Jan 3
The soldier’s story
Entertained me for a time

I wake to the soldier’s pleasant drawl trying to tell the giant next to him his story. Luckily the giant is listening, because I doubt he understands. (I really like to watch people miscommunicate.)

“ . . . all started when I was called to be the special conditions officer for the outer space mission. I am a general specialized in naval warfare and less-than-ideal situations like when all the soldiers have to use oxygen tanks and space suits or when you have to fight in asteroid belts. 

“They found my specialization and age essential in the mission to search the sector beyond known space. They didn’t know what to expect. Maybe an intergalactic war, or maybe a state-of-the-art science project. Luckily the scientists and the equipment necess-ary for the trip took space on just one of our ships. That meant our first priority was safety. 

“While traveling to our chosen sector, we found an alien-riddled planet en route. I took charge of the ground crew. I checked atmo-spheric pressures, oxygen level, etcetera and found it only slightly toxic. The men just had to filter their air. It gave us an advantage because we didn’t have to cover our eyes or ears, just the mouth and nose. We didn’t have to carry anything heavy, just a filter. 

“I gave them the proper mask to wear and then we went down. Then I saw the way the aliens fought. They were never within eyesight really of their comrades. They must have been using some advanced communications technology to coordinate their guerrilla tactics. 

“We were trying new technology too though, because we never had war since before the inception of the database. Our mission was so varied and particular that we decided to equip all the soldiers with it. The masks for sure proved extra useful as HUDs. We then too, had an advanced form of communication on our hands. So I saw every detail as air forces were destroyed and my men died on land. 

“Their guns were fascinating too. When one of my men was hit, a part of them would just disappear. Not as whole as a limb or an appendage, but it looked surgically removed. A rib there, half a face, a kneecap. Then they would start bleeding, like from a deep, clean cut to the bone. These wounds were foreign to me, but I hadn’t really seen any of the kind from bullets either except from the database.

“We had some pretty heavy artillery. At first we were using magnet guns. You know, normal bullets: a burst from kilometers away, have the bullets hit within an inch of each other. Just like the orbitals, but not as shiny. When the lizards started showing up, we brought out the industrial lasers and missile launchers. I saw many of the lizards get as orange as that one’s shoulders.”

The soldier points at the scales of a lizard on the other side of the anteroom. His audience peers confused in that direction moment-arily. General Jess thinks the giant found the remark offensive.

“Just saying, tiger!” he defends.

“Eventually I found their landing craft. I killed the lizards in there; it wasn’t easy, none of it was, but I made it happen. There was the issue of firing large ammunition in an enclosed space. And then there was the other of knowing how the thing worked. The giant door had to be pried open. The buttons felt like they put the ship in emergency mode. They cranked and crackled.

“That was just to get in the cockpit. Then in the cockpit there were just three buttons.

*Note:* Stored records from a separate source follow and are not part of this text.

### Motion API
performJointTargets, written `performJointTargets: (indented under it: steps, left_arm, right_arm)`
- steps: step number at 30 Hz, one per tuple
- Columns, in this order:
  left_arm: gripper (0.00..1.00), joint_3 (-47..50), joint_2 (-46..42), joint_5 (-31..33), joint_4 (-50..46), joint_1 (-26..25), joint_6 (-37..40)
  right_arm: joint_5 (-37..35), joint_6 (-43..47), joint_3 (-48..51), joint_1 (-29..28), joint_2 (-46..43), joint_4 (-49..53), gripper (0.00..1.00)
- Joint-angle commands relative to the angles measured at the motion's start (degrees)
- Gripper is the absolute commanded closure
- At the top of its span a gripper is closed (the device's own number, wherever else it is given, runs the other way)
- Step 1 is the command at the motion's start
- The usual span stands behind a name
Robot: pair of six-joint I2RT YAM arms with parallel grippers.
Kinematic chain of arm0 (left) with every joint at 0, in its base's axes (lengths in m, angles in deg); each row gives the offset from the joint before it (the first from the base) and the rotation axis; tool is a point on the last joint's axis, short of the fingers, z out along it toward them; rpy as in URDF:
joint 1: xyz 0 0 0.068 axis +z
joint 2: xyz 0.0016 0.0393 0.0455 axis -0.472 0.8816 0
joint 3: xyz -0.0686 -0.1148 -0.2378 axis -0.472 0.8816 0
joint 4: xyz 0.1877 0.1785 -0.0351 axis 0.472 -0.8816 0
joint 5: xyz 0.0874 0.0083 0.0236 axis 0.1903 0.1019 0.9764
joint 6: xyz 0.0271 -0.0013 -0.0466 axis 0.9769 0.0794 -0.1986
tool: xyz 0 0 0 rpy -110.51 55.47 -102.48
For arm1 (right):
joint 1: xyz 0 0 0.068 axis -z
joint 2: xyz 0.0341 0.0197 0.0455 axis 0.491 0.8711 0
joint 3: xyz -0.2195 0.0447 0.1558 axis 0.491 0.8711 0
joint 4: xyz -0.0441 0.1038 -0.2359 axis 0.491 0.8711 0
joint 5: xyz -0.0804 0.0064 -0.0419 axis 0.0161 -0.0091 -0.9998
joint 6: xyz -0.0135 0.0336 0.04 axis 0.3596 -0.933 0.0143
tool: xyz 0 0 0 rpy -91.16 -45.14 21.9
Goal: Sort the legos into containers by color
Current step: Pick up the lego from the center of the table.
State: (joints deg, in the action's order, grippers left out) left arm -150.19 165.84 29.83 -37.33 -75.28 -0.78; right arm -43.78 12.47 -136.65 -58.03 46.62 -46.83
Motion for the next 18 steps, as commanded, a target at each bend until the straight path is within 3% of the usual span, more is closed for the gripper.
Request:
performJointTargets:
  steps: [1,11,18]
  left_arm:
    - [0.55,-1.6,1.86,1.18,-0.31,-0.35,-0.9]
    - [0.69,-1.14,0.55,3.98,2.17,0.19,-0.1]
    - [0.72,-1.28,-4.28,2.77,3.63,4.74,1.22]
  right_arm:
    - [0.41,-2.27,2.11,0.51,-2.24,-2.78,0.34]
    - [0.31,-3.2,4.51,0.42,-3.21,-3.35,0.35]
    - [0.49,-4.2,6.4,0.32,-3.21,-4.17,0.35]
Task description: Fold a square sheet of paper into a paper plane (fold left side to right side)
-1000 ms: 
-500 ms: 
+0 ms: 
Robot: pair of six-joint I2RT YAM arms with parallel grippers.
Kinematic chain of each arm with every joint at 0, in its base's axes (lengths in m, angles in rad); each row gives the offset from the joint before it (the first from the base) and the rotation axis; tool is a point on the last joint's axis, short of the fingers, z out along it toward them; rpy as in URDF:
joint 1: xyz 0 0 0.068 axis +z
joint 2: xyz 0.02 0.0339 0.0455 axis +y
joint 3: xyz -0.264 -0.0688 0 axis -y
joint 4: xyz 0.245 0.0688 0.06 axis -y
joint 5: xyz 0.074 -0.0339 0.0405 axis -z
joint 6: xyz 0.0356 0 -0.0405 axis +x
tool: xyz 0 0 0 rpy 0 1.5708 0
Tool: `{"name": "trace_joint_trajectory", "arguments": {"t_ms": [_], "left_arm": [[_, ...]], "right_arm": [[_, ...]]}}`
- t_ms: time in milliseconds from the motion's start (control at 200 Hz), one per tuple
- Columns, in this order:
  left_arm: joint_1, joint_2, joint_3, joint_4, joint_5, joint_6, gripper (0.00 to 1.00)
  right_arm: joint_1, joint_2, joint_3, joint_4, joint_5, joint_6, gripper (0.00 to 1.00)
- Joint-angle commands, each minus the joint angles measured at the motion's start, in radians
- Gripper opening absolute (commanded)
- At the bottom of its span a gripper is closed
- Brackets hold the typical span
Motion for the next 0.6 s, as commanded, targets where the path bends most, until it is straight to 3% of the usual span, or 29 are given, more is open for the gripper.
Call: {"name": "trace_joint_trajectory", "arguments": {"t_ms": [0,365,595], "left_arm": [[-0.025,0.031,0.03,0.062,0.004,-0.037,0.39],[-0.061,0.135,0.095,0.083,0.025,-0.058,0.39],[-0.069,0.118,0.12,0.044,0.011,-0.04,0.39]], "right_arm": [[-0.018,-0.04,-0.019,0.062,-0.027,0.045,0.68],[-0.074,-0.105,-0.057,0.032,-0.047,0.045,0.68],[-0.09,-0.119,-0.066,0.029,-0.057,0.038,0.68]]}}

I mean three buttons! What do you do with them? I cranked the first one in and then it started for the atmo-sphere. I thought to myself if I had advanced programs what three most basic buttons would I have? First one would have to be return to ship. Second would be to home, meaning the alien planet. And the third would be manual drive. That’s if the creators had any sense.

“So I pressed the third one and the ship crumpled to a stop. I start-ed waving and that did something, I touched the panel next to the buttons and that did something else. I had a quick learning curve because other ships were beginning to approach and investigate. So I found that my hand could demonstrate what I wanted the ship to do, so I threw my hand forward. I took off, but I was also fast approaching the wreckage.

“I maneuvered through the shards of metal. Two ships took after me shooting. I was losing most of their shots in the debris. I mo-tioned my hand to return and I pulsated my index finger, hoping it would understand that I wanted to shoot. Those two disappeared as fast as a popped bubble, but then a hundred more had me covered, and they were avoiding the trajectory of my shots, so I couldn’t get any of them.

“So I tried the first button again, hoping it would just get me away. Instead it got me surrounded and brought right into the ship. The hangar was filled with many different ships, but I knew if I got out quickly and ran for one, I could fly another out of there. I could use the database in my mask to plot a course back to Earth, I could survive.

“They came into the ship before I could blink. I didn’t think to pull out my guns, I was going to run. I fought back, but they hit me good. When I gave up they took me away. I was put in that floating container you saw me in. It kept me from doing anything. A jail, I could get out of. In that there was no escape. And I was forced to go wherever they wanted me to go.
    
“When I saw cousin Jess over here, I had no idea what to expect. All I knew is that the last aliens tried so hard to catch me, they weren’t about to throw me away. I was being put somewhere more deadly, I thought. I assumed . . . I was ready for a fight. I want to fight through this, it’s in my blood. I’d do it alone and die trying, that’s how pumped I am.”